Solzhenitsyn

Solzhenitsyn: We Ignored His Warnings

16 March 2023

3.9 MINS

Nation First looks at the unheeded exhortations given to the West by Alexandr Solzhenitsyn.

The King James Bible gives us this quote from Jesus Christ that, like all of what He said, rings true to this very day: “A prophet is not without honour, save in his own country, and in his own house.

The saying basically means that those who speak out, point out errors and tell us to change our ways are not just ignored by those in the area in which they came from, but they are actively opposed.

But far from the prophet suffering from this ignorance and opposition, it is their homeland who actually suffers by rejecting the prophetic message which could possibly have saved them from some pending calamity.

That saying has been shorted in modern times to “a prophet isn’t welcome in his home town.

That was certainly the case for one of the great prophets of the 20th century, exiled Russian writer and intellectual Alexandr Solzhenitsyn.

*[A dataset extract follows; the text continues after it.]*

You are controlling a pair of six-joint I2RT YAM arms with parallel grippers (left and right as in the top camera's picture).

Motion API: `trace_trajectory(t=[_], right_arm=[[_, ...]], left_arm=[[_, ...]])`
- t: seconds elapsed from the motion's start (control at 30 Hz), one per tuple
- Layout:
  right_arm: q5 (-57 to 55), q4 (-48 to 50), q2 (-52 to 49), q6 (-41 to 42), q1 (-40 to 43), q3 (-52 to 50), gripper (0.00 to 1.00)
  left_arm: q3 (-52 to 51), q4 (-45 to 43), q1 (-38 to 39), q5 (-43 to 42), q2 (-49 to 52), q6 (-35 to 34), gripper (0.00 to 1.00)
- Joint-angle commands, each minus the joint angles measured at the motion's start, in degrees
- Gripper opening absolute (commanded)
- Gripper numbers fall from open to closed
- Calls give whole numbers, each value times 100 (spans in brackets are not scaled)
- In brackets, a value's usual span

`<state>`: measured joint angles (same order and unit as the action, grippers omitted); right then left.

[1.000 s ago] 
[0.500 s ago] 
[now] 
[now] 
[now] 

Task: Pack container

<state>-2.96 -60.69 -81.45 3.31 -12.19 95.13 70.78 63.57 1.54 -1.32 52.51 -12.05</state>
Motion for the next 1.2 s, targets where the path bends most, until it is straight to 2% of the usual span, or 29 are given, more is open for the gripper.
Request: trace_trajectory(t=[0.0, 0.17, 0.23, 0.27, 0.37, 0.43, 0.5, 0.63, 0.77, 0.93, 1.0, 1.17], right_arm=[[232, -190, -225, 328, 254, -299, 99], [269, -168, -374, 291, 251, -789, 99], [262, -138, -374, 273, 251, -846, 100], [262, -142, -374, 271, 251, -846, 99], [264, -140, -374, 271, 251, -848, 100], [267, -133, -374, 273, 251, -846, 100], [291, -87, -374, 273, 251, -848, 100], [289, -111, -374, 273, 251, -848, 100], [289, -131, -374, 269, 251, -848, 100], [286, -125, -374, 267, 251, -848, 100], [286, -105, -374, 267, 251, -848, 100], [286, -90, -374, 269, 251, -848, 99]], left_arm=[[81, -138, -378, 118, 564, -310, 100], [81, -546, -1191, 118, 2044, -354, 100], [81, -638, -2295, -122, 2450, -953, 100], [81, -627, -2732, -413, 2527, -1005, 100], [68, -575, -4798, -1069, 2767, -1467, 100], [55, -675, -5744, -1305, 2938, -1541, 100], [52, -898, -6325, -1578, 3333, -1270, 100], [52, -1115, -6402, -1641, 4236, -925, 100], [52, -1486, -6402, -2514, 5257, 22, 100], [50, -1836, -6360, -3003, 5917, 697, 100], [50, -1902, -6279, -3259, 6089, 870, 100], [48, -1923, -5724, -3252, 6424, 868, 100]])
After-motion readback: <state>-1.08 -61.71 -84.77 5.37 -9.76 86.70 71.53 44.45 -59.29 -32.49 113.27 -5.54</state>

But while Solzhenitsyn’s commentary against the Communist ideology of Soviet Russia was welcomed in the United States of America and elsewhere in the Western world, his calls to action against Communism were not.

Neither were his critiques of Western civilisation which he rightly saw as suffering from moral decay, a lack of spiritual values and, worse still, a culture that prioritised consumerism, material wealth and individual pleasure above all else.

Here was the prophet calling out for repentance (which, from the Greek metanoia, literally means a turning around) by our society lest we slide into the totalitarian abyss that had engulfed his former homeland.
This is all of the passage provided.